Рассматривая дела и бумаги своей покойной жены, он к ее памяти не испытывал никакого чувства, кроме жалости в том, что она не знала того счастья, которое он знал теперь. Князь Василий, особенно гордый теперь получением нового места и звезды, представлялся ему трогательным, добрым и жалким стариком.

Пьер часто потом вспоминал это время счастливого безумия. Все суждения, которые он составил себе о людях и обстоятельствах за этот период времени, остались для него навсегда верными. Он не только не отрекался впоследствии от этих взглядов на людей и вещи, но, напротив, в внутренних сомнениях и противуречиях прибегал к тому взгляду, который он имел в это время безумия, и взгляд этот всегда оказывался верен.

«Может быть, — думал он, — я и казался тогда странен и смешон; но я тогда не был так безумен, как казалось. Напротив, я был тогда умнее и проницательнее, чем когда-либо, и понимал все, что стоит понимать в жизни, потому что… я был счастлив».

Безумие Пьера состояло в том, что он не дожидался, как прежде, личных причин, которые он называл достоинствами людей, для того чтобы любить их, а любовь переполняла его сердце, и он, беспричинно любя людей, находил несомненные причины, за которые стоило любить их.

XX

С первого того вечера, когда Наташа, после отъезда Пьера, с радостно-насмешливой улыбкой сказала княжне Марье, что он точно, ну точно из бани, и сюртучок, и стриженый, с этой минуты что-то скрытое и самой ей неизвестное, но непреодолимое проснулось в душе Наташи.

Все: лицо, походка, взгляд, голос — все вдруг изменилось в ней. Неожиданные для нее самой — сила жизни, надежды на счастье всплыли наружу и требовали удовлетворения. С первого вечера Наташа как будто забыла все то, что с ней было. Она с тех пор ни разу не пожаловалась на свое положение, ни одного слова не сказала о прошедшем и не боялась уже делать веселые планы на будущее. Она мало говорила о Пьере, но когда княжна Марья упоминала о нем, давно потухший блеск зажигался в ее глазах и губы морщились странной улыбкой.

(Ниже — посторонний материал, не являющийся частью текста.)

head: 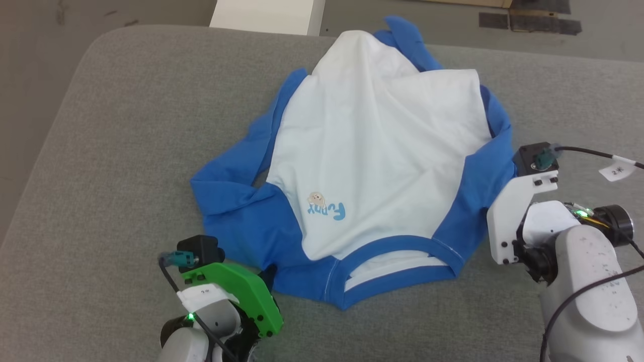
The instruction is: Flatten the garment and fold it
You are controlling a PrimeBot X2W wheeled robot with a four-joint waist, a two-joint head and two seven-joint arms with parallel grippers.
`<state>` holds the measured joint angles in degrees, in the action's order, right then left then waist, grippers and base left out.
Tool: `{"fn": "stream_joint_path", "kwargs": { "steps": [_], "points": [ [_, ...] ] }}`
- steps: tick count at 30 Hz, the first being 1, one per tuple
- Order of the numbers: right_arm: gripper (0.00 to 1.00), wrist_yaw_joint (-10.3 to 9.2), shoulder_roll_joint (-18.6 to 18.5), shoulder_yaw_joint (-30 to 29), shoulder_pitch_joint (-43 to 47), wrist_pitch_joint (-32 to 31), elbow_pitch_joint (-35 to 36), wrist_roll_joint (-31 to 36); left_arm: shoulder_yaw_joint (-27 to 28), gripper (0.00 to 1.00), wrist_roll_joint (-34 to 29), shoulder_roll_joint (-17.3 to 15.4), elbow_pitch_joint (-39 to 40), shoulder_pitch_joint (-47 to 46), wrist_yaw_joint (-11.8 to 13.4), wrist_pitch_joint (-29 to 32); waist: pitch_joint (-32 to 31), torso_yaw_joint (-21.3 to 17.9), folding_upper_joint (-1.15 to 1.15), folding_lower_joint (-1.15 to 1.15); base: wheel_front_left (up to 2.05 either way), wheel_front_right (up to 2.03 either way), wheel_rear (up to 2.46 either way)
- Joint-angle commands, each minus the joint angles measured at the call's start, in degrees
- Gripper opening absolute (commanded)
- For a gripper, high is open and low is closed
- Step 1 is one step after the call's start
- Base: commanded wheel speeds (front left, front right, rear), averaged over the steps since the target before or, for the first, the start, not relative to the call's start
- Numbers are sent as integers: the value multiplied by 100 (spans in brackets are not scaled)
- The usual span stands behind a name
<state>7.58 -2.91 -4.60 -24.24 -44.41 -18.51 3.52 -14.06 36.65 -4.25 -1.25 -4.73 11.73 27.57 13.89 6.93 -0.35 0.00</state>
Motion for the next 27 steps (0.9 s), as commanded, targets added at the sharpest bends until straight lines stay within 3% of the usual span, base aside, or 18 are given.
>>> {"fn": "stream_joint_path", "kwargs": {
  "steps": [1,9,10,11,12,19,24,27],
  "points": [
    [100,-9,-3,50,-108,-28,-120,90,-31,0,7,15,-6,-57,-23,-21,137,93,35,0,0,0,0],
    [100,-9,-93,543,-243,-144,-804,184,-126,0,62,40,-129,-122,-58,-66,333,129,35,0,0,0,0],
    [46,-9,-116,575,-242,-197,-872,141,-131,0,66,42,-146,-129,-61,-79,338,126,35,0,0,0,0],
    [13,-9,-132,602,-245,-231,-910,91,-135,0,73,43,-163,-133,-64,-90,335,123,35,0,0,0,0],
    [0,-9,-144,615,-247,-227,-920,36,-139,0,79,45,-176,-138,-67,-98,328,120,35,0,0,0,0],
    [0,-9,-187,208,-191,372,-601,-418,-83,0,229,57,-217,-118,-146,-229,103,45,35,0,0,0,0],
    [0,-9,-189,18,66,701,111,-921,126,0,559,79,63,-149,-296,-482,-194,-121,35,0,0,0,0],
    [0,-9,-198,70,107,757,702,-1430,320,0,1066,101,403,-301,-514,-573,-425,-299,35,0,0,0,0]
  ]
}}
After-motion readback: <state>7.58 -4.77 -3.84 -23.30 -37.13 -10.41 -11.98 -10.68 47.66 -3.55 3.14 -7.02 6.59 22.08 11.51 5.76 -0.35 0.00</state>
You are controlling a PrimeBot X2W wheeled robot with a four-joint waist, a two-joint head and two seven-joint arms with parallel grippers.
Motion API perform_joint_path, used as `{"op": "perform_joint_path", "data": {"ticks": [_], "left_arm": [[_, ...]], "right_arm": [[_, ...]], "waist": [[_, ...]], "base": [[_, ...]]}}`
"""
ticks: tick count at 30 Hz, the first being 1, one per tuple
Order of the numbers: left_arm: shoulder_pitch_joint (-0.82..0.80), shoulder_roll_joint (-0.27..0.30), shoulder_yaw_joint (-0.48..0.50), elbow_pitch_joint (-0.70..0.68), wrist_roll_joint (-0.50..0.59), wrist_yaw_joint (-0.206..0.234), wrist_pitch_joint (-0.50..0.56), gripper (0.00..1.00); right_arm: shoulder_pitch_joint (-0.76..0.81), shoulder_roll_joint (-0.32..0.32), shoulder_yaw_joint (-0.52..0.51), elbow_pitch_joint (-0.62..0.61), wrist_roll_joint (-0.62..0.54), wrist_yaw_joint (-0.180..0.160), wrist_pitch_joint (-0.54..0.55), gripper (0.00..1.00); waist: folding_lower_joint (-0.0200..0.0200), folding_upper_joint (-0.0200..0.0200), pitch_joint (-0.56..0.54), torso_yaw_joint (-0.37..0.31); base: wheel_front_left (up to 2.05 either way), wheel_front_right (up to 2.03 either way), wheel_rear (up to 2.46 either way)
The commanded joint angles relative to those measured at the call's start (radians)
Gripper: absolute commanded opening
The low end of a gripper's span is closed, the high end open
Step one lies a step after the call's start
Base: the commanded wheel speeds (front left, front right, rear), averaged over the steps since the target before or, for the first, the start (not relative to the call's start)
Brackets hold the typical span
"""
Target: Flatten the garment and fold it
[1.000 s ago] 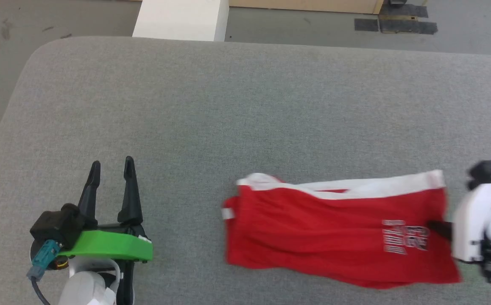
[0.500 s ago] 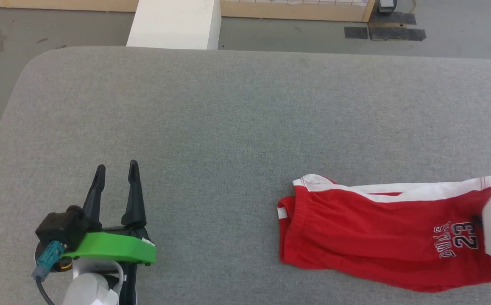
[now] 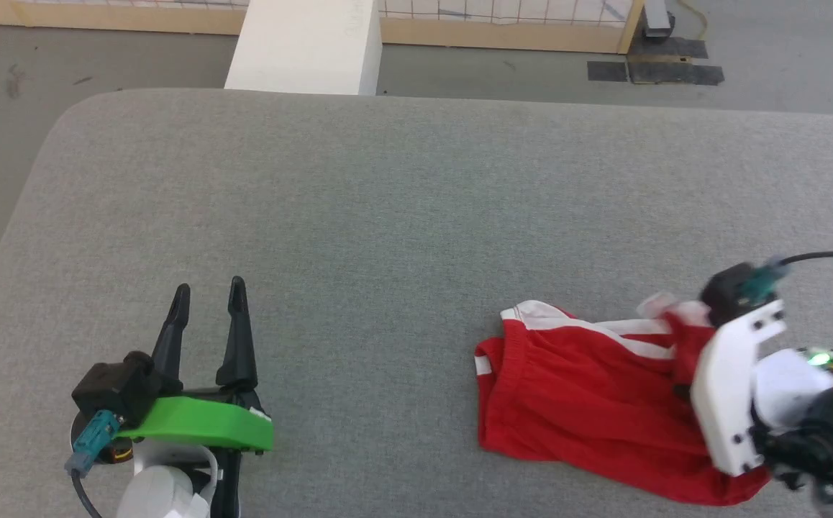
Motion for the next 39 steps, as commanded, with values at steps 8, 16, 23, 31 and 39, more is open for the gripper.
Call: {"op": "perform_joint_path", "data": {"ticks": [8, 16, 23, 31, 39], "left_arm": [[0.015, -0.004, 0.001, 0.001, 0.007, -0.004, -0.005, 1.0], [0.005, -0.01, -0.008, 0.006, 0.002, -0.004, -0.005, 1.0], [-0.003, -0.012, -0.011, 0.013, 0.001, -0.006, -0.005, 1.0], [-0.002, -0.014, -0.01, 0.024, -0.003, -0.009, -0.005, 1.0], [0.01, -0.015, -0.007, 0.024, 0.0, -0.009, -0.005, 1.0]], "right_arm": [[-0.053, 0.091, 0.104, 0.075, 0.027, -0.001, -0.076, 0.0], [-0.13, 0.212, 0.177, 0.235, -0.003, -0.001, -0.199, 0.0], [-0.167, 0.259, 0.233, 0.349, -0.014, -0.001, -0.256, 0.0], [-0.206, 0.27, 0.289, 0.389, -0.053, -0.001, -0.313, 1.0], [-0.224, 0.262, 0.354, 0.256, -0.032, -0.001, -0.296, 1.0]], "waist": [[0.0, 0.0, 0.001, 0.023], [0.0, 0.0, 0.02, 0.035], [0.0, 0.0, 0.031, 0.036], [0.0, 0.0, 0.02, 0.026], [0.0, 0.0, -0.005, -0.01]], "base": [[0.0, 0.0, 0.0], [0.0, 0.0, 0.0], [0.0, 0.0, 0.0], [0.0, 0.0, 0.0], [0.0, 0.0, 0.0]]}}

Перемена, происшедшая в Наташе, сначала удивила княжну Марью; но когда она поняла ее значение, то перемена эта огорчила ее. «Неужели она так мало любила брата, что так скоро могла забыть его», — думала княжна Марья, когда она одна обдумывала происшедшую перемену. Но когда она была с Наташей, то не сердилась на нее и не упрекала ее. Проснувшаяся сила жизни, охватившая Наташу, была, очевидно, так неудержима, так неожиданна для нее самой, что княжна Марья в присутствии Наташи чувствовала, что она не имела права упрекать ее даже в душе своей.

Наташа с такой полнотой и искренностью вся отдалась новому чувству, что и не пыталась скрывать, что ей было теперь не горестно, а радостно и весело.